Line 27:  * This class encapsulates the logic required for mapping HDFS
Much fluff, simplify to: Maps HDFS storage-UUIDs to per-host 0-based, 
sequential disk ids required by Impala backends.


Line 29:  * by the backend.
required by Impala backends


Line 31: public class DiskIdMapper {
Make this a singleton to clarify the intended use.


Line 36:     // This is intentionally implemented as a static object to share 
the storageIDs across
move this part to the class comment


Line 38:     // consistent across all the tables, without which, we can 
potentially confuse the
also mention that the static solution requires the least amount of memory


Line 48:     private static ConcurrentHashMap<String, AtomicInteger>
Don't think we need a ConcurrentHashMap or AtomicInteger here, because whenever 
we update this entry, we also need to protect storageIdToInt, so we need a 
coarser-grained lock.


Line 53:      * TODO (Bharath): This method is still prone to some race 
conditions. Fix it before
Correct. I don't think the ConcurrentHashMaps will help us because we need to 
atomically update both maps sometimes.


Line 71:         storageIdGenerator.put(host, new AtomicInteger(diskId));
Couple of races here like you already pointed out.

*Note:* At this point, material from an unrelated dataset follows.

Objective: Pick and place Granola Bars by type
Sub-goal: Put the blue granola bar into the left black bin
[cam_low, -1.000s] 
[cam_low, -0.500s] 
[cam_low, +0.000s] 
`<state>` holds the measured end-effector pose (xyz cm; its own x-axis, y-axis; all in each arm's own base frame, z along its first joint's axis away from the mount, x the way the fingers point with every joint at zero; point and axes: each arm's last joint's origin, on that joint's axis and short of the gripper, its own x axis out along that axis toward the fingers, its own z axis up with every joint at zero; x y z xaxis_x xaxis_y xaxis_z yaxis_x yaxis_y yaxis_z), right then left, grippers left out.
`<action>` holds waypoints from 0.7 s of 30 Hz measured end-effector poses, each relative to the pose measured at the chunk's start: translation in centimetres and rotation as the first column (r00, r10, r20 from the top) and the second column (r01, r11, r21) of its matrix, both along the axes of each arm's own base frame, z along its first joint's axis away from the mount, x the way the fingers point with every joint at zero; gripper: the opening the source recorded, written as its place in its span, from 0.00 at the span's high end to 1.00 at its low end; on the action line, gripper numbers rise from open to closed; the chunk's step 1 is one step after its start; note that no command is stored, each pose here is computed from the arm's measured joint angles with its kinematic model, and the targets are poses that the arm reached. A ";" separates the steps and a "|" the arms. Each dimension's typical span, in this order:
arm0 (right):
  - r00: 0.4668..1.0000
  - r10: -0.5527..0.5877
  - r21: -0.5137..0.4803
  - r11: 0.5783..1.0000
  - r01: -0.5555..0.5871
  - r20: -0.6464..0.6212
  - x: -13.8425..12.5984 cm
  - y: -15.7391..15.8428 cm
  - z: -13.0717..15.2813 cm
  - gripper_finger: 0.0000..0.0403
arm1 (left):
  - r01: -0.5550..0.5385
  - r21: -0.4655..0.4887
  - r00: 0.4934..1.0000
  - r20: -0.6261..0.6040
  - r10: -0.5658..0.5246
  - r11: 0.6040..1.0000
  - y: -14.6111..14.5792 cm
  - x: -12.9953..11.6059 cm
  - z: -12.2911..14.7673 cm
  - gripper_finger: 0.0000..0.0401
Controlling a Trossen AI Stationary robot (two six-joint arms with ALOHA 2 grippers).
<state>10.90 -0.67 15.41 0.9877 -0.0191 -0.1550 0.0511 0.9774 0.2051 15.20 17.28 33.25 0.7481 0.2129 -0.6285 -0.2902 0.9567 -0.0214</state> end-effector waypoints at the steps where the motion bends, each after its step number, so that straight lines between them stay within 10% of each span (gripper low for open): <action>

http://gerrit.cloudera.org:8080/#/c/5148/2/fe/src/main/java/org/apache/impala/catalog/HdfsTable.java
File fe/src/main/java/org/apache/impala/catalog/HdfsTable.java:

Line 294:   // Keeps track of all the parition paths that are filtered to add 
block metadata.
this comment style for classes and functions

/**
 *
 */


Line 368:         if 
(!pathMd.filteredParitionPaths.contains(fileStatus.getPath())) continue;
Looks like this contains() and the indexOf() below can become very expensive.

Instead of the 3 arrays in pathMd we should consider using a HashMap from path 
to a class that contains the relevant metadata (FD and format).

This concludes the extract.